> [Task details] Your job is to return every line of the listing holding the string "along".

> [Dataset excerpt]
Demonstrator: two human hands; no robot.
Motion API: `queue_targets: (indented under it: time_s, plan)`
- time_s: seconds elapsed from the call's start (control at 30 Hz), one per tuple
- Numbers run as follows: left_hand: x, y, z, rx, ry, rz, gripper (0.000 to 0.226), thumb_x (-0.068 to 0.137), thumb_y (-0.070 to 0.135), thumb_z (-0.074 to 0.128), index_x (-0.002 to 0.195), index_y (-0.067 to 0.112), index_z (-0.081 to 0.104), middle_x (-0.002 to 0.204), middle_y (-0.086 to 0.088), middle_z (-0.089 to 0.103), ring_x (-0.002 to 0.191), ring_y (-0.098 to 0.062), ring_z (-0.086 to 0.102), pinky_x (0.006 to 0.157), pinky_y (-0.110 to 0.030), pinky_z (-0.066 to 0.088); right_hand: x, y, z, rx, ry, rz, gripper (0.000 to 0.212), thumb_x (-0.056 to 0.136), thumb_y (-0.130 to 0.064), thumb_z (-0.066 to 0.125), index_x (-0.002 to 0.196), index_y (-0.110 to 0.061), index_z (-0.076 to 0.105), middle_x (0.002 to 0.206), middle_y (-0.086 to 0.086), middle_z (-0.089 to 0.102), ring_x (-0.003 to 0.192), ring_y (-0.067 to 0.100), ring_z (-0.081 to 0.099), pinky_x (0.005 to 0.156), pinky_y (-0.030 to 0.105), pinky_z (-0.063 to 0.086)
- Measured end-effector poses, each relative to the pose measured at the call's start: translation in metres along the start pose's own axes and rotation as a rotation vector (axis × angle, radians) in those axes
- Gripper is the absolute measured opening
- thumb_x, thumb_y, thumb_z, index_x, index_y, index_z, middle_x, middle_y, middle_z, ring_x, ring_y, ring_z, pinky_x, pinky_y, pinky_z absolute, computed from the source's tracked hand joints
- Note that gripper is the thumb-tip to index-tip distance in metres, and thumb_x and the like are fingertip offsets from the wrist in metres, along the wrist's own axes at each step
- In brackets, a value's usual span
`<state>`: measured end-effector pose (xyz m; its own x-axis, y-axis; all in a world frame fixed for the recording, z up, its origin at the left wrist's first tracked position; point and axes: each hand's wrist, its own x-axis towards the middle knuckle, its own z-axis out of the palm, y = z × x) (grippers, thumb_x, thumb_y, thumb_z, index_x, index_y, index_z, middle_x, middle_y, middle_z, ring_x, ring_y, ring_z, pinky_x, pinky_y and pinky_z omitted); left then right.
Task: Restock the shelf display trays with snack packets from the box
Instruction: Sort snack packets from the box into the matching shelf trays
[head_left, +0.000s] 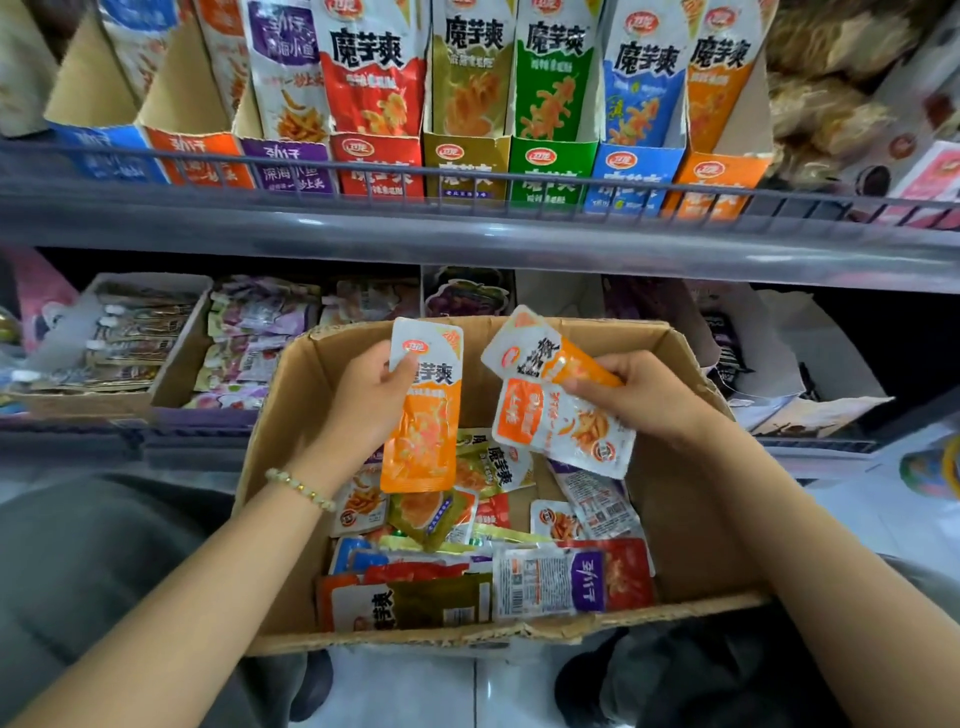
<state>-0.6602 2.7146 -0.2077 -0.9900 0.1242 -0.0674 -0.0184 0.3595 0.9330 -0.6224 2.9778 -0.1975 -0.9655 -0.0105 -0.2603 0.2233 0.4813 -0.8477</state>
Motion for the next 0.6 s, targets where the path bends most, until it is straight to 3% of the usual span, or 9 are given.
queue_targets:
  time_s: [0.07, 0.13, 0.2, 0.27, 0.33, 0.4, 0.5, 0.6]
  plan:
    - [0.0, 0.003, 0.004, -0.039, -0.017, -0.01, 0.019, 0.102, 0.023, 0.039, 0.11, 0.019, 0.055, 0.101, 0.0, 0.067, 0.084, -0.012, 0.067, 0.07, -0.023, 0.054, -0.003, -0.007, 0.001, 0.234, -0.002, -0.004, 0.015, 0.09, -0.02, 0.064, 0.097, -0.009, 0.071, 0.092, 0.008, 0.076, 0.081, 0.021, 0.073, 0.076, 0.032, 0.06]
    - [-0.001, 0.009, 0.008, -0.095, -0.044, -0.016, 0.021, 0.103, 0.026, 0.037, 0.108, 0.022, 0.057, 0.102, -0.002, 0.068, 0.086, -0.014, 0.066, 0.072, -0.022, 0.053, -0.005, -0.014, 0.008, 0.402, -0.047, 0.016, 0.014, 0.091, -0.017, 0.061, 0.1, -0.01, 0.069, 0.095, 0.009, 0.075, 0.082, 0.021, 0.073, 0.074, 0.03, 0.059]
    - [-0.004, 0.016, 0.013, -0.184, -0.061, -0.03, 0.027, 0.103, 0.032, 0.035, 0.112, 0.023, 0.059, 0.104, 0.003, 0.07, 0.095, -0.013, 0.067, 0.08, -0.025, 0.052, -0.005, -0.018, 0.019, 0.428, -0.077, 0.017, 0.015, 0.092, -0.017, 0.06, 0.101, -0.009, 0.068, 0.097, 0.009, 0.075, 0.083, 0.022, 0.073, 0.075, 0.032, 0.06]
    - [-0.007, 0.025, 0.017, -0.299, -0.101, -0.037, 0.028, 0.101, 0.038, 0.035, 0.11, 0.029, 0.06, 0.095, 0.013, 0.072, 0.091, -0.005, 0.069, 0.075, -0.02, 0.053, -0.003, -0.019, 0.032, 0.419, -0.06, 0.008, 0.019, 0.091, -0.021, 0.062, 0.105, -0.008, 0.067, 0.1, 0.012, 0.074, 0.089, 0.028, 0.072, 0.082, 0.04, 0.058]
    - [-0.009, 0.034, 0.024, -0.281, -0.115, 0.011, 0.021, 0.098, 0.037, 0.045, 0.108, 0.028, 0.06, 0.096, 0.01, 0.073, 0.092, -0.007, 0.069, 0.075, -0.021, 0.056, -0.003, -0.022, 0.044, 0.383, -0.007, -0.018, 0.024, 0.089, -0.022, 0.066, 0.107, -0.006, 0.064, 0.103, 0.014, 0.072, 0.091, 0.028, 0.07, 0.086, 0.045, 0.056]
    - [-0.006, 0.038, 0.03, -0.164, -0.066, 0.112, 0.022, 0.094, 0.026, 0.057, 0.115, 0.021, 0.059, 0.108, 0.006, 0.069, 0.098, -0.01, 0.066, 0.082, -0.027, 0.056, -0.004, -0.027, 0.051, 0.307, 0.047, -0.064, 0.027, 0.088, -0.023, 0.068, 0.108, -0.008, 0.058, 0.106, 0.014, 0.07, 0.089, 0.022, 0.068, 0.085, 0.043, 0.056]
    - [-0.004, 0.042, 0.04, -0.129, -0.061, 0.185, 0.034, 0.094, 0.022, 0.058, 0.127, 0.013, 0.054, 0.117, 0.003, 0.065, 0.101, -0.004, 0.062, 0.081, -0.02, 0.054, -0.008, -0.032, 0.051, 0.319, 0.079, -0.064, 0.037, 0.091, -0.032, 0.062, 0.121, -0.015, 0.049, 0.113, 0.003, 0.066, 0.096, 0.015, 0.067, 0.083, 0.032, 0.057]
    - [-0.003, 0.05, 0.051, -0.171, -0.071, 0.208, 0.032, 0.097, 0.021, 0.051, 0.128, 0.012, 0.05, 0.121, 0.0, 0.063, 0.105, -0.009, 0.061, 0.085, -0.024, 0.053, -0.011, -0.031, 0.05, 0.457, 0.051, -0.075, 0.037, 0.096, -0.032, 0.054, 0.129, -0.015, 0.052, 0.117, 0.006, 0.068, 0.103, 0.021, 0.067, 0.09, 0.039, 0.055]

> [Response to this exercise]
- Measured end-effector poses, each relative to the pose measured at the call's start: translation in metres along the start pose's own axes and rotation as a rotation vector (axis × angle, radians) in those axes
- Note that gripper is the thumb-tip to index-tip distance in metres, and thumb_x and the like are fingertip offsets from the wrist in metres, along the wrist's own axes at each step

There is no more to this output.